> [PROMPT]: Take the entries that follow and write them out again, word for word.
[Opening DATA FOR ANALYSIS section]
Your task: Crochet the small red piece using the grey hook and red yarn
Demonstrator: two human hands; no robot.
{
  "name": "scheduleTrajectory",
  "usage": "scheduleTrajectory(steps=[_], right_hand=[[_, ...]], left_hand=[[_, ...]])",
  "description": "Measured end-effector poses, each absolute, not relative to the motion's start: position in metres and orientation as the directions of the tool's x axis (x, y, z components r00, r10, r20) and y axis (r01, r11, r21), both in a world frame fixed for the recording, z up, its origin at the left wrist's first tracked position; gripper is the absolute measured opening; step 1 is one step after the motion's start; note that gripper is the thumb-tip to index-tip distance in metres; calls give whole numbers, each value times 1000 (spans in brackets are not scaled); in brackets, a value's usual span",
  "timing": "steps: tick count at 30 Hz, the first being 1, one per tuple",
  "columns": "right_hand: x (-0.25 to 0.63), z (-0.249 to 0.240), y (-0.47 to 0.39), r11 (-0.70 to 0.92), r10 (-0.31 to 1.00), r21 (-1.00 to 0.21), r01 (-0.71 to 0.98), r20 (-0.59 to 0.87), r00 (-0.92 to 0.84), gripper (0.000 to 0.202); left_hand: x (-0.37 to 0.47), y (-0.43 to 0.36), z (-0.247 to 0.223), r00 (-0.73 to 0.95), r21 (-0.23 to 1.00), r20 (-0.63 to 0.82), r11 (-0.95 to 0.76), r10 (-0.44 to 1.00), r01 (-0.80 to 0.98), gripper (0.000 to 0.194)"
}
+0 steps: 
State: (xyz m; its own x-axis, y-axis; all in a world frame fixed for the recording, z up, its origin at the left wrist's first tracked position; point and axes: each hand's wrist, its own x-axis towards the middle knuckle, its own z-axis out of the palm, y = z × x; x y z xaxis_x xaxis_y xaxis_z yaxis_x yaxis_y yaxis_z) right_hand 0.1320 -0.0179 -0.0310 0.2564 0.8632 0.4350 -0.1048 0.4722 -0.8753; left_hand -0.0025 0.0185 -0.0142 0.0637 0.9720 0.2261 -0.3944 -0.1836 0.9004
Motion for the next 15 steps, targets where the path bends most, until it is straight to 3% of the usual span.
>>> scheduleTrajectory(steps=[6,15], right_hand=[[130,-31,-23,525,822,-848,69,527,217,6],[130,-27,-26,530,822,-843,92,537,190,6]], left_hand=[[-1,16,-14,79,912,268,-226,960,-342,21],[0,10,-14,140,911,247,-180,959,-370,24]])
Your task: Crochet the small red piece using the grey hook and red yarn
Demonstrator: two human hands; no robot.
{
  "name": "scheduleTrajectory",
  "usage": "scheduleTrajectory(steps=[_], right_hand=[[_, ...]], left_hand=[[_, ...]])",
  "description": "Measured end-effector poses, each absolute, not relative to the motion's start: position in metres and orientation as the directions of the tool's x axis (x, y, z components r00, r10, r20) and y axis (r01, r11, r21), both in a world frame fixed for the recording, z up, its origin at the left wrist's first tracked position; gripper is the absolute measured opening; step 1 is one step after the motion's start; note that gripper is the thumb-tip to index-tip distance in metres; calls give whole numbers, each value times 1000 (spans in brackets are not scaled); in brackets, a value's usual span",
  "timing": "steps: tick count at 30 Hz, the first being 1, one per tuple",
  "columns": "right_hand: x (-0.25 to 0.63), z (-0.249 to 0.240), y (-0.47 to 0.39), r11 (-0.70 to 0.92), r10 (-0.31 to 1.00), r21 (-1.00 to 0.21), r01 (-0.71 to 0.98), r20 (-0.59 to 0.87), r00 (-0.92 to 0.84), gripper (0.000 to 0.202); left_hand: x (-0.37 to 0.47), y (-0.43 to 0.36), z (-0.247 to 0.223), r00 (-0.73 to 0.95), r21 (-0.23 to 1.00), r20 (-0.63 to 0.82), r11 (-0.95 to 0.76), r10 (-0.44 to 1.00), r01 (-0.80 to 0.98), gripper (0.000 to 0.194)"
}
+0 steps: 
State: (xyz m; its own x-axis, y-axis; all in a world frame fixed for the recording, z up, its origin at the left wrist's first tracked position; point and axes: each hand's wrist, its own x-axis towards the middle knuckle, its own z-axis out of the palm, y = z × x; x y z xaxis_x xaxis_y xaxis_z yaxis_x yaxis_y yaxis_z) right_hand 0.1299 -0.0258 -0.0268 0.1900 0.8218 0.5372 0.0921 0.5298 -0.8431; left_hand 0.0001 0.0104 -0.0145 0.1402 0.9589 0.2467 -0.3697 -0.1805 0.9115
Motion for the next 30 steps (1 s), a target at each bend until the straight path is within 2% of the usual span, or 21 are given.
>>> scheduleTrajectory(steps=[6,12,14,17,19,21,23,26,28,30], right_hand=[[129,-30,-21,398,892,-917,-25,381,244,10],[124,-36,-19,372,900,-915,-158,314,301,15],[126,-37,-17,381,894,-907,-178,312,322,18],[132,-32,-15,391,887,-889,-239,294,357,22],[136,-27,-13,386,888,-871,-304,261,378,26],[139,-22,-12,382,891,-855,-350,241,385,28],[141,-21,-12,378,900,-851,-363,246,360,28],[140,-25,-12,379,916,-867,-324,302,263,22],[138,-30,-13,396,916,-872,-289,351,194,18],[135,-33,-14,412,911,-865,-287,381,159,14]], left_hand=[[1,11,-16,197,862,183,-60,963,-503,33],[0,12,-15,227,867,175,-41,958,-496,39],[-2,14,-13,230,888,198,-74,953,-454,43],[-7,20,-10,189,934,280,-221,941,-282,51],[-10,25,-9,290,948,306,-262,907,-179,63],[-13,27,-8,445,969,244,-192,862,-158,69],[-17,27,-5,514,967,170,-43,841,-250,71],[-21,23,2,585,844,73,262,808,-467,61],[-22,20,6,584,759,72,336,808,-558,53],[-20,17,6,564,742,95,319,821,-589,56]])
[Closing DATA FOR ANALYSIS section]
> [PROBLEM SOLUTION]:
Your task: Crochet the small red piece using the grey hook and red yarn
Demonstrator: two human hands; no robot.
{
  "name": "scheduleTrajectory",
  "usage": "scheduleTrajectory(steps=[_], right_hand=[[_, ...]], left_hand=[[_, ...]])",
  "description": "Measured end-effector poses, each absolute, not relative to the motion's start: position in metres and orientation as the directions of the tool's x axis (x, y, z components r00, r10, r20) and y axis (r01, r11, r21), both in a world frame fixed for the recording, z up, its origin at the left wrist's first tracked position; gripper is the absolute measured opening; step 1 is one step after the motion's start; note that gripper is the thumb-tip to index-tip distance in metres; calls give whole numbers, each value times 1000 (spans in brackets are not scaled); in brackets, a value's usual span",
  "timing": "steps: tick count at 30 Hz, the first being 1, one per tuple",
  "columns": "right_hand: x (-0.25 to 0.63), z (-0.249 to 0.240), y (-0.47 to 0.39), r11 (-0.70 to 0.92), r10 (-0.31 to 1.00), r21 (-1.00 to 0.21), r01 (-0.71 to 0.98), r20 (-0.59 to 0.87), r00 (-0.92 to 0.84), gripper (0.000 to 0.202); left_hand: x (-0.37 to 0.47), y (-0.43 to 0.36), z (-0.247 to 0.223), r00 (-0.73 to 0.95), r21 (-0.23 to 1.00), r20 (-0.63 to 0.82), r11 (-0.95 to 0.76), r10 (-0.44 to 1.00), r01 (-0.80 to 0.98), gripper (0.000 to 0.194)"
}
+0 steps: 
State: (xyz m; its own x-axis, y-axis; all in a world frame fixed for the recording, z up, its origin at the left wrist's first tracked position; point and axes: each hand's wrist, its own x-axis towards the middle knuckle, its own z-axis out of the palm, y = z × x; x y z xaxis_x xaxis_y xaxis_z yaxis_x yaxis_y yaxis_z) right_hand 0.1320 -0.0179 -0.0310 0.2564 0.8632 0.4350 -0.1048 0.4722 -0.8753; left_hand -0.0025 0.0185 -0.0142 0.0637 0.9720 0.2261 -0.3944 -0.1836 0.9004
Motion for the next 15 steps, targets where the path bends most, until it is straight to 3% of the usual span.
>>> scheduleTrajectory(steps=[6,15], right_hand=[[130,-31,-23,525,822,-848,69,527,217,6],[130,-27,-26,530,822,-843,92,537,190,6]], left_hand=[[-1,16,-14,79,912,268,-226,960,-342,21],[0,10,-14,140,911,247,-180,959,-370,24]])
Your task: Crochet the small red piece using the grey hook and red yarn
Demonstrator: two human hands; no robot.
{
  "name": "scheduleTrajectory",
  "usage": "scheduleTrajectory(steps=[_], right_hand=[[_, ...]], left_hand=[[_, ...]])",
  "description": "Measured end-effector poses, each absolute, not relative to the motion's start: position in metres and orientation as the directions of the tool's x axis (x, y, z components r00, r10, r20) and y axis (r01, r11, r21), both in a world frame fixed for the recording, z up, its origin at the left wrist's first tracked position; gripper is the absolute measured opening; step 1 is one step after the motion's start; note that gripper is the thumb-tip to index-tip distance in metres; calls give whole numbers, each value times 1000 (spans in brackets are not scaled); in brackets, a value's usual span",
  "timing": "steps: tick count at 30 Hz, the first being 1, one per tuple",
  "columns": "right_hand: x (-0.25 to 0.63), z (-0.249 to 0.240), y (-0.47 to 0.39), r11 (-0.70 to 0.92), r10 (-0.31 to 1.00), r21 (-1.00 to 0.21), r01 (-0.71 to 0.98), r20 (-0.59 to 0.87), r00 (-0.92 to 0.84), gripper (0.000 to 0.202); left_hand: x (-0.37 to 0.47), y (-0.43 to 0.36), z (-0.247 to 0.223), r00 (-0.73 to 0.95), r21 (-0.23 to 1.00), r20 (-0.63 to 0.82), r11 (-0.95 to 0.76), r10 (-0.44 to 1.00), r01 (-0.80 to 0.98), gripper (0.000 to 0.194)"
}
+0 steps: 
State: (xyz m; its own x-axis, y-axis; all in a world frame fixed for the recording, z up, its origin at the left wrist's first tracked position; point and axes: each hand's wrist, its own x-axis towards the middle knuckle, its own z-axis out of the palm, y = z × x; x y z xaxis_x xaxis_y xaxis_z yaxis_x yaxis_y yaxis_z) right_hand 0.1299 -0.0258 -0.0268 0.1900 0.8218 0.5372 0.0921 0.5298 -0.8431; left_hand 0.0001 0.0104 -0.0145 0.1402 0.9589 0.2467 -0.3697 -0.1805 0.9115
Motion for the next 30 steps (1 s), a target at each bend until the straight path is within 2% of the usual span, or 21 are given.
>>> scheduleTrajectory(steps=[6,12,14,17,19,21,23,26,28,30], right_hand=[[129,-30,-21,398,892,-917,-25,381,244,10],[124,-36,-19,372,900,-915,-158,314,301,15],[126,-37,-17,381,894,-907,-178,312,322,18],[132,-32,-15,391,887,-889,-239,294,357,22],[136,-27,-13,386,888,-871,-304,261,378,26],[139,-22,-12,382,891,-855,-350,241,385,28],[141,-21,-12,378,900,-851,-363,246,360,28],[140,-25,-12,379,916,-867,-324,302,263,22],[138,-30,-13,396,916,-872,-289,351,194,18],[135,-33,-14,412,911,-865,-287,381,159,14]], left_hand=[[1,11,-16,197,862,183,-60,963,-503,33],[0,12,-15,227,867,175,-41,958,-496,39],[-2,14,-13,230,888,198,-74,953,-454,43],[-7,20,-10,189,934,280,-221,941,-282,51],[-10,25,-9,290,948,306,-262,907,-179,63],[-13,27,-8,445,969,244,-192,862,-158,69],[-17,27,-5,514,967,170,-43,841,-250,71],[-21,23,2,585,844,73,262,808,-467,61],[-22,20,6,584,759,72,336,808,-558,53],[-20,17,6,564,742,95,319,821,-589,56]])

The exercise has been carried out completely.